## Problem description:
One number is the whole answer: how many lines of the material hold "with".

## Data supplied:
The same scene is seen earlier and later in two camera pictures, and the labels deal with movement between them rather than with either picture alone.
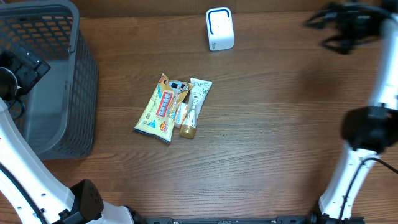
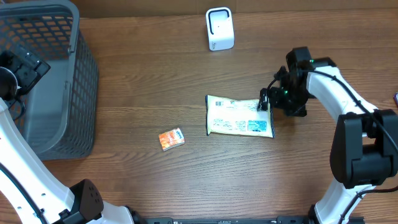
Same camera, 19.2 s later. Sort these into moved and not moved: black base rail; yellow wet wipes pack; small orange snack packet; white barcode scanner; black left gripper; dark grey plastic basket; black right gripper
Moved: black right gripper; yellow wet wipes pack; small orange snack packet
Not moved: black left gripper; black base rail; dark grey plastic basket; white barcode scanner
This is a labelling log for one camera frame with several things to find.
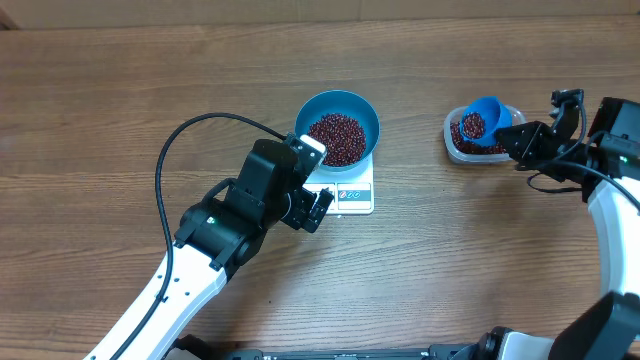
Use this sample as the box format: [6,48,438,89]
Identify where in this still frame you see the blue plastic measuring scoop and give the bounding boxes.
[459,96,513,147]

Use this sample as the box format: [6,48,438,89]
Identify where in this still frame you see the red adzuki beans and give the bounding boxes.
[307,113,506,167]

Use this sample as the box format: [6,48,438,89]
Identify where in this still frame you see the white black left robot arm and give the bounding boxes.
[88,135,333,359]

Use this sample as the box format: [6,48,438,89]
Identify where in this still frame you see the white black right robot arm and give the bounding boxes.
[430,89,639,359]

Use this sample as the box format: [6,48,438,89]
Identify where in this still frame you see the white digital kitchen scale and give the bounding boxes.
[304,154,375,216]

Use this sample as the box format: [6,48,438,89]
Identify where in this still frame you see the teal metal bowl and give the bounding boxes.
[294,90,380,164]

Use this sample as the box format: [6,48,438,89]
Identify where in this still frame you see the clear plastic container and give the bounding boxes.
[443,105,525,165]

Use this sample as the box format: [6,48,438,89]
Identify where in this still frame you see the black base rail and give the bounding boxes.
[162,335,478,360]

...

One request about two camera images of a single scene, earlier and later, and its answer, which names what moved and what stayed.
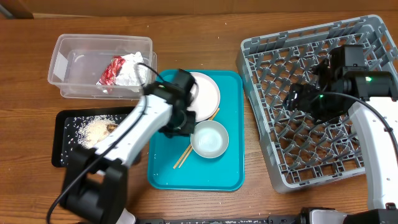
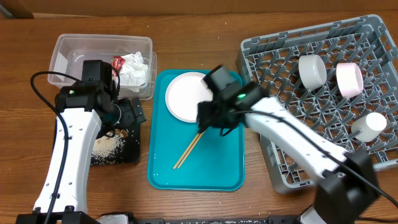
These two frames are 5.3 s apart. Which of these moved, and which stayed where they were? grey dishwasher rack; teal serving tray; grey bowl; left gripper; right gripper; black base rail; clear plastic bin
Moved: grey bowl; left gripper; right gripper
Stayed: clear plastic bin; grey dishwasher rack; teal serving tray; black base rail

## Result:
2